DATA PROVIDED –
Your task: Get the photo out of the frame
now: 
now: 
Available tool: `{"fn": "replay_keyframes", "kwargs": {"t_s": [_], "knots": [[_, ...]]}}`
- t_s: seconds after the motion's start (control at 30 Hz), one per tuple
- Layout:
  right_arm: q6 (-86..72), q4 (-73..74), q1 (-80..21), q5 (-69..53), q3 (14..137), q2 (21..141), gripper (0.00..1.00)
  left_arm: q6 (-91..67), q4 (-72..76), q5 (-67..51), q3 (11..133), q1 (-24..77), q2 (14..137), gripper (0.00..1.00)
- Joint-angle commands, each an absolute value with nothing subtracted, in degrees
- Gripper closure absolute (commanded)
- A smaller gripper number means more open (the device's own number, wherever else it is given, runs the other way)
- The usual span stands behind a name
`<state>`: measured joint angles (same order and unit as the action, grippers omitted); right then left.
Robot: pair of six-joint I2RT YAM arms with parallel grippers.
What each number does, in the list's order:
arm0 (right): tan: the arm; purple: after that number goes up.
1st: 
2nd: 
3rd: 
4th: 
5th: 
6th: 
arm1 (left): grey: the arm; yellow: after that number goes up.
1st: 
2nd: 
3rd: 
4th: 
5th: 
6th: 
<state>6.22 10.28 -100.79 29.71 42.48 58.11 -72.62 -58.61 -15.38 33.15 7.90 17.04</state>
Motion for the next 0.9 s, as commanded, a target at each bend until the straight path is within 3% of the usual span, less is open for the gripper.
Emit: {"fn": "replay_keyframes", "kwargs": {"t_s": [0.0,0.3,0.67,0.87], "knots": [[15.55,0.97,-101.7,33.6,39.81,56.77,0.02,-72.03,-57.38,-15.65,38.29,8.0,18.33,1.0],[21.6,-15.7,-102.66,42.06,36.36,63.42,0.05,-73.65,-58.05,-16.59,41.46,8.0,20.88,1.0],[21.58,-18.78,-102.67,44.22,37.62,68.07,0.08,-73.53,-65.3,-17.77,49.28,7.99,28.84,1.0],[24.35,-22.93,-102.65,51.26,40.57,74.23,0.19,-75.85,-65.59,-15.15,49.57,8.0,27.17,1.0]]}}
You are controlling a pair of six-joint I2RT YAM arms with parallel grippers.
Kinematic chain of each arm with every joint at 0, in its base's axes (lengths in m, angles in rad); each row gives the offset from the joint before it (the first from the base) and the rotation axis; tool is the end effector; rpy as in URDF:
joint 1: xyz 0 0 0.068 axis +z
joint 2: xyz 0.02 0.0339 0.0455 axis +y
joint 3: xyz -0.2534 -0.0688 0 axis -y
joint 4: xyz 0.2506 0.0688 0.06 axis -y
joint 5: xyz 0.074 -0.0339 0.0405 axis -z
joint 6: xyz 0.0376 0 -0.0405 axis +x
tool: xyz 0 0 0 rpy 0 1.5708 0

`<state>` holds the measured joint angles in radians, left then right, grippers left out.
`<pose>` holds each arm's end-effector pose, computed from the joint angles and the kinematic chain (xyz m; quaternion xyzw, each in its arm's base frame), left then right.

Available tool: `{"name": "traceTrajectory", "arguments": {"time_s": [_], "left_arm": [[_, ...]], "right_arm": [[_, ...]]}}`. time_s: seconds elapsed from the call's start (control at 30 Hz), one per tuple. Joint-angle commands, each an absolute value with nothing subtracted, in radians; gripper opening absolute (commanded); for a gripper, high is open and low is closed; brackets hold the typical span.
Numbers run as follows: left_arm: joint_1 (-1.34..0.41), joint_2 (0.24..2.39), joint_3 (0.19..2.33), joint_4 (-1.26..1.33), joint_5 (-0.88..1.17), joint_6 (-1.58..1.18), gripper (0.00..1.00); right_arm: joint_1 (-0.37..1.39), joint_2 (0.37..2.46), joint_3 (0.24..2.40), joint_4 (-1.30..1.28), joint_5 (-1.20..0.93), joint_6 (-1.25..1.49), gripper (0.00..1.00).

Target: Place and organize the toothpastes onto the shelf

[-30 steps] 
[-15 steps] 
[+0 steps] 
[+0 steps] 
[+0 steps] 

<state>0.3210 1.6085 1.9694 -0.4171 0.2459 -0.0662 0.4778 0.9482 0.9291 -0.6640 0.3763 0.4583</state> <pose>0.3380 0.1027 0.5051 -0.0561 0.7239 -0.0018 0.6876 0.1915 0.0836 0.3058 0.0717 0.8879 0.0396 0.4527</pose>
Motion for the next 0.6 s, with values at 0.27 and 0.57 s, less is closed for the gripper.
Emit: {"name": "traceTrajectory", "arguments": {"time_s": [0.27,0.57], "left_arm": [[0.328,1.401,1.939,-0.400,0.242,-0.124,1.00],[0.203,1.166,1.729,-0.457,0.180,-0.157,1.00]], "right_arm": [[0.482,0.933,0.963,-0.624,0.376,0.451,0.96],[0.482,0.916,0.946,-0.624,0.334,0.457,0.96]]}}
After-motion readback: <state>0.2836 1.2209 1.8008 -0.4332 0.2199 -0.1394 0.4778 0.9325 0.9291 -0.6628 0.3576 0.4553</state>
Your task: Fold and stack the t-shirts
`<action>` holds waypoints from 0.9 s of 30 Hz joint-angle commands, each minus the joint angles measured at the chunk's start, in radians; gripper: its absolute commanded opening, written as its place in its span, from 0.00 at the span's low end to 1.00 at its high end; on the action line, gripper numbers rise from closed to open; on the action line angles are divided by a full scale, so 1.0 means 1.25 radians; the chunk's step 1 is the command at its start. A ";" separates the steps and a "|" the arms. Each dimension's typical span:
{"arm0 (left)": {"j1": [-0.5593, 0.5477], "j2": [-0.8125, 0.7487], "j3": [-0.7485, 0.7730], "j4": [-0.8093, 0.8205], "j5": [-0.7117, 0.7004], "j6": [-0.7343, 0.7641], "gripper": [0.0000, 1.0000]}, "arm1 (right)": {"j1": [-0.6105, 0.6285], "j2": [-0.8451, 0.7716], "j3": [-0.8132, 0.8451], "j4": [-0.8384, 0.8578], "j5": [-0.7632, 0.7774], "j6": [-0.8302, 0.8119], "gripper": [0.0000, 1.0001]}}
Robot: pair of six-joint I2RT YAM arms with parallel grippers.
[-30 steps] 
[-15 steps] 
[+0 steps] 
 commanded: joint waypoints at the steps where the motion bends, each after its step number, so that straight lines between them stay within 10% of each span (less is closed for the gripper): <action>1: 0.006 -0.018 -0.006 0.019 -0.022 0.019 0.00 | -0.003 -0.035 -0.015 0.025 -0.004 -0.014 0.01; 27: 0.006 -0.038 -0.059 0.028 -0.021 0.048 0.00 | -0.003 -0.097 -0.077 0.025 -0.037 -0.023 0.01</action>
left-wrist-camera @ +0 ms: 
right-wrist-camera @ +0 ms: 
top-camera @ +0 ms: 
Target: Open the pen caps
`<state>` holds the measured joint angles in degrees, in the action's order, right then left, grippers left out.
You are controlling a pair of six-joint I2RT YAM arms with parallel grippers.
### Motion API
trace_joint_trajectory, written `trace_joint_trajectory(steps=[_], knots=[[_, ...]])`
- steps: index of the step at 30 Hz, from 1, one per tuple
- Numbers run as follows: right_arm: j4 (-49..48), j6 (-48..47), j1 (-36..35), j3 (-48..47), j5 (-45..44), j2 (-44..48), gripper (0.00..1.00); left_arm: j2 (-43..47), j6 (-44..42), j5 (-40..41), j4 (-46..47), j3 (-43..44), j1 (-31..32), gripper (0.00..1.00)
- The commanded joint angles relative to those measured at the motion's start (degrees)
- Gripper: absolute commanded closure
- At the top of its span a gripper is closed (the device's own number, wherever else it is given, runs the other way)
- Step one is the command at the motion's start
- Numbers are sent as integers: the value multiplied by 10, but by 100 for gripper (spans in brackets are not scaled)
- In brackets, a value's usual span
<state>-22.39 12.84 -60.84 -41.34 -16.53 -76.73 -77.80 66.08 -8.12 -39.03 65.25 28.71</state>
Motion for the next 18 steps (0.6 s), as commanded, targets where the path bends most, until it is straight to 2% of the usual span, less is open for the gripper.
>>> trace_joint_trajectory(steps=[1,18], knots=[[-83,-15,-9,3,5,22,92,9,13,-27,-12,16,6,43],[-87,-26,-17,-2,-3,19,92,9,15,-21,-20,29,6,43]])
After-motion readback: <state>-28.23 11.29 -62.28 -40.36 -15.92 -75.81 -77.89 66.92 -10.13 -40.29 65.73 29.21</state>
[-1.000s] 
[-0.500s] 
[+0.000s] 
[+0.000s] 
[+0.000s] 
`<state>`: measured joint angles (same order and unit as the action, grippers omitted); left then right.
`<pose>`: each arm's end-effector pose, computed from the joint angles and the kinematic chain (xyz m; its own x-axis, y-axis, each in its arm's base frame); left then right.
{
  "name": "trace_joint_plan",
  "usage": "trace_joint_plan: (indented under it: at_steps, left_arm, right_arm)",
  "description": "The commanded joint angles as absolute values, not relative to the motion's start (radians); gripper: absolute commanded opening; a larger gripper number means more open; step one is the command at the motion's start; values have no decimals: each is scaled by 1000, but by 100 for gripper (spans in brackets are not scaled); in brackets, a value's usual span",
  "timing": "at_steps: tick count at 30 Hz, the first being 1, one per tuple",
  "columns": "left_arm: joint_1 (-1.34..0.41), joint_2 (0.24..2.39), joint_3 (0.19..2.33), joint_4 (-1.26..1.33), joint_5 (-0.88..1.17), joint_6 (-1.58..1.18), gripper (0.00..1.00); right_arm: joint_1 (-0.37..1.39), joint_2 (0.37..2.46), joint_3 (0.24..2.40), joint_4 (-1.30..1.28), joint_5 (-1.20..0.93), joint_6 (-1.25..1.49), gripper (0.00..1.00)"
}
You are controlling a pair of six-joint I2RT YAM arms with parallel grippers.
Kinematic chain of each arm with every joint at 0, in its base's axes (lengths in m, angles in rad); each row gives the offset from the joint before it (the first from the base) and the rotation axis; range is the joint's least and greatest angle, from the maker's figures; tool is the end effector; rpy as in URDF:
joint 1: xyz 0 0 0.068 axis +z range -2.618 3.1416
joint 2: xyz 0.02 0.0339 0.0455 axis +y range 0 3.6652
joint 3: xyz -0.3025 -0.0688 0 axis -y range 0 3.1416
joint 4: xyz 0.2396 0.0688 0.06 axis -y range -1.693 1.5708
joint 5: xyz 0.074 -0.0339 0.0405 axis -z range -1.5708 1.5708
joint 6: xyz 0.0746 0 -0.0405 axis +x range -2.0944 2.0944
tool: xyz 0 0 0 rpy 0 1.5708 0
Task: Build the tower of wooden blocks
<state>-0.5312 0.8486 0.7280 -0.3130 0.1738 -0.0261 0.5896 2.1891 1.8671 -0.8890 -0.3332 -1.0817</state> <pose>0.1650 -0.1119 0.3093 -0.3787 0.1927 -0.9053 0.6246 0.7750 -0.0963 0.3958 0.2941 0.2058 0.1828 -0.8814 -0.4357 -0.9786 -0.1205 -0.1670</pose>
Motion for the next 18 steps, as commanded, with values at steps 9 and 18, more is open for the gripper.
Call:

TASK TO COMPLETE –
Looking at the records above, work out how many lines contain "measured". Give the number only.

RESULT BELOW –
6